Dan untuk Ibu, perempuan penuh kecerdasan yang lembut hati terima kasih membiarkan kami meresap gelisah dan cemasmu. Segala puisi takkan cukup menggantikan setiap kasihmu. Untukmu, yang hidup menahan mimpi dan asa, untukmu yang terisak satu dua kali di masa kecilku, karena suaramu hilang.
Ibu, semua baik-baik saja, kau sekarang boleh berbangga diri, diri ini takkan diam.
Suara Ibu,
Menusuk lembut suaranya dari balik bilik,
Hamba yang ruhnya tipis dan melayang-layang nyata
Sabda nadi dirinya menggerutu namun suara hilang dari kerongkongannya
Di setiap sungai dan persimpangan, suaranya pecah dalam bulir air mata
Tapi wajahnya, hanya itu yang pantas kau pandang, wajah dunia tanpa muslihat
Tanyaku tersisa, menyesakkan sanubari
Kapan dan di mana Ibu hilang?
Siapa yang menghamburkan rasa dan wujudnya?

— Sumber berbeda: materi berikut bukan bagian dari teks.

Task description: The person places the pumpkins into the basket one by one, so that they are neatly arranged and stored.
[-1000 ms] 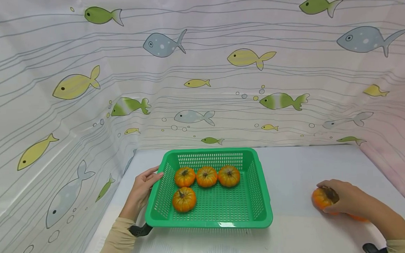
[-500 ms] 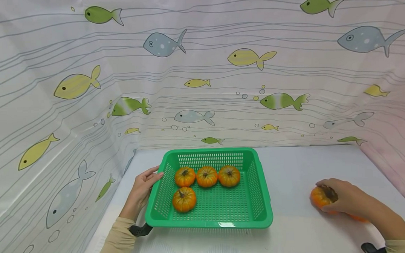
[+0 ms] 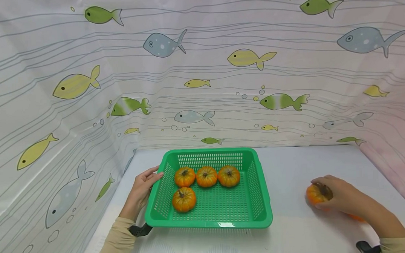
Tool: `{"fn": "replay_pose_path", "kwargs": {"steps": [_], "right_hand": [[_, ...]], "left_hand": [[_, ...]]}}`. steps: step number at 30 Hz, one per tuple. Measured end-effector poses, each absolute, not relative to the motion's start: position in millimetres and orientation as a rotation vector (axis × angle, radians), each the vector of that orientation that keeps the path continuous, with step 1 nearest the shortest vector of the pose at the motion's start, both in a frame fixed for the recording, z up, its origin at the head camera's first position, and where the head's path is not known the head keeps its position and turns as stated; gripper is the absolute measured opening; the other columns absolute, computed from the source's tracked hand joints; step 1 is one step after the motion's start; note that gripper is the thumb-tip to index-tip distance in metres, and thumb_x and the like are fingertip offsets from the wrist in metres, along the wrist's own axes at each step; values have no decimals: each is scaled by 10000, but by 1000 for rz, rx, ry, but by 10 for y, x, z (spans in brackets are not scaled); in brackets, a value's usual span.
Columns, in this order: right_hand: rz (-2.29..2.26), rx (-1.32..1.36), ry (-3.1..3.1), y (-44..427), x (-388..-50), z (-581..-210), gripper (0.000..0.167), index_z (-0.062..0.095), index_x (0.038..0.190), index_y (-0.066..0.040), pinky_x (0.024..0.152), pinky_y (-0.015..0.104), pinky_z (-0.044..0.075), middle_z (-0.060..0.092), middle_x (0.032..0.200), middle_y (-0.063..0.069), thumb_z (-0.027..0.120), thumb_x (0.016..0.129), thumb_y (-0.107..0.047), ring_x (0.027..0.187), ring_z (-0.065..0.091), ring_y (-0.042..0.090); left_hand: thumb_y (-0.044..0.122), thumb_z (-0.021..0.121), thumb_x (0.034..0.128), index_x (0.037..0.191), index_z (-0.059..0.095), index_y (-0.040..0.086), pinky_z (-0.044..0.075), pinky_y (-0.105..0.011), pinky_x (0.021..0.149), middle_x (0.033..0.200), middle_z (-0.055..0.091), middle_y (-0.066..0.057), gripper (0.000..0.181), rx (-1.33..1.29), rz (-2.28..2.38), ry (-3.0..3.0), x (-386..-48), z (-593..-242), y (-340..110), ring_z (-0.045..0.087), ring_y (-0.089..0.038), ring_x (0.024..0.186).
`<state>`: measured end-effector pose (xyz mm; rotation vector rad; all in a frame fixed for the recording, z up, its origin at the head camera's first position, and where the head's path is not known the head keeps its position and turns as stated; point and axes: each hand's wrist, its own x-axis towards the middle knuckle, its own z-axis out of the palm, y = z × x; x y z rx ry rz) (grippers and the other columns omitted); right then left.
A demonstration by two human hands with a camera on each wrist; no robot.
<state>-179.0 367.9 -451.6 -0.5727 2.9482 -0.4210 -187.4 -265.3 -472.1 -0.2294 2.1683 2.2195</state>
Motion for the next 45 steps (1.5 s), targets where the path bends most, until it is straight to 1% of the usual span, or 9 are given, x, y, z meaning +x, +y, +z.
{"fn": "replay_pose_path", "kwargs": {"steps": [2, 6, 8, 15, 21, 27, 31, 38, 45], "right_hand": [[-441, -571, 2941, 3658, -1792, -4501, 696, 685, 1271, -86, 865, 507, 593, 676, 1183, 74, 937, 707, -407, 970, 580, 95], [-487, -560, 2925, 3600, -1792, -4474, 700, 681, 1279, -84, 892, 600, 574, 671, 1211, 117, 943, 704, -383, 1019, 613, 209], [-482, -563, 2928, 3563, -1796, -4460, 711, 680, 1287, -94, 899, 579, 578, 672, 1226, 114, 950, 694, -376, 1034, 619, 252], [-489, -621, 2948, 3443, -1812, -4418, 736, 673, 1292, -124, 863, 338, 593, 706, 1230, 34, 952, 679, -421, 1045, 627, 176], [-543, -651, 2945, 3312, -1805, -4364, 673, 678, 1258, -154, 861, 389, 619, 719, 1220, 11, 950, 697, -406, 1045, 649, 218], [-611, -663, 2934, 3204, -1812, -4308, 652, 677, 1257, -131, 876, 473, 626, 720, 1219, 40, 947, 714, -369, 1069, 655, 283], [-613, -694, 2944, 3142, -1823, -4276, 648, 681, 1248, -135, 857, 395, 629, 722, 1205, 15, 953, 709, -369, 1054, 652, 236], [-633, -738, 2944, 3043, -1840, -4204, 649, 674, 1265, -143, 864, 434, 632, 718, 1211, 6, 948, 722, -370, 1058, 648, 215], [-642, -759, 2935, 2928, -1880, -4140, 657, 672, 1275, -147, 822, 262, 601, 712, 1220, 2, 941, 731, -399, 1051, 637, 183]], "left_hand": [[171, 731, 980, 1453, 568, 56, 636, -259, 664, 839, 728, 68, 513, -228, 2220, 2168, -1876, -4721, -2654, 733, -76, 735], [172, 732, 979, 1454, 568, 56, 637, -260, 660, 843, 733, 67, 515, -230, 2223, 2164, -1880, -4720, -2654, 734, -78, 730], [171, 733, 979, 1454, 568, 56, 637, -261, 658, 836, 732, 69, 516, -232, 2224, 2165, -1879, -4719, -2653, 734, -78, 727], [160, 730, 980, 1450, 571, 51, 634, -259, 651, 809, 720, 71, 508, -241, 2227, 2165, -1871, -4725, -2654, 729, -75, 714], [166, 729, 981, 1446, 572, 49, 633, -257, 648, 822, 725, 68, 505, -237, 2226, 2164, -1873, -4732, -2655, 728, -76, 713], [177, 727, 984, 1451, 566, 53, 632, -254, 651, 839, 726, 71, 509, -232, 2223, 2163, -1875, -4729, -2654, 725, -76, 716], [182, 729, 983, 1450, 569, 53, 630, -251, 644, 832, 722, 73, 511, -226, 2222, 2167, -1880, -4731, -2655, 723, -73, 710], [183, 735, 979, 1449, 574, 54, 627, -249, 637, 830, 724, 75, 514, -241, 2220, 2165, -1876, -4732, -2657, 722, -69, 704], [184, 732, 981, 1446, 577, 57, 630, -251, 646, 847, 733, 70, 507, -235, 2213, 2168, -1876, -4731, -2660, 726, -72, 713]]}}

Segala terka lahir, tumbuh, tinggal dalam setiap indera tentang senyum kecut ibu
Tenteram hati dibalik peluknya, tapi siapa yang memeluk ibu?
Sudahlah, kata ibu
Kita ada dalam tengkuk kekalahan, terkadang.
Lain hari, kau harus berlari dari palung gelap ini, katanya.
Dalam peluknya dan selimut berwarna kuning malam tak serupa lagi
Suara ibu bagai takdir dan nyawa,
Lalu segala sempit dan gelap kuterjang,
Bijakmu ku genggam dan taruh di kantong hari
Ibu menjelma nadi darah ku, denyut jantung ku, mata langkah ku,
Suara ibu menjadi lagu diantara simbol- simbol niscaya
Suara ibu tak lagi bersembunyi di balik bilik.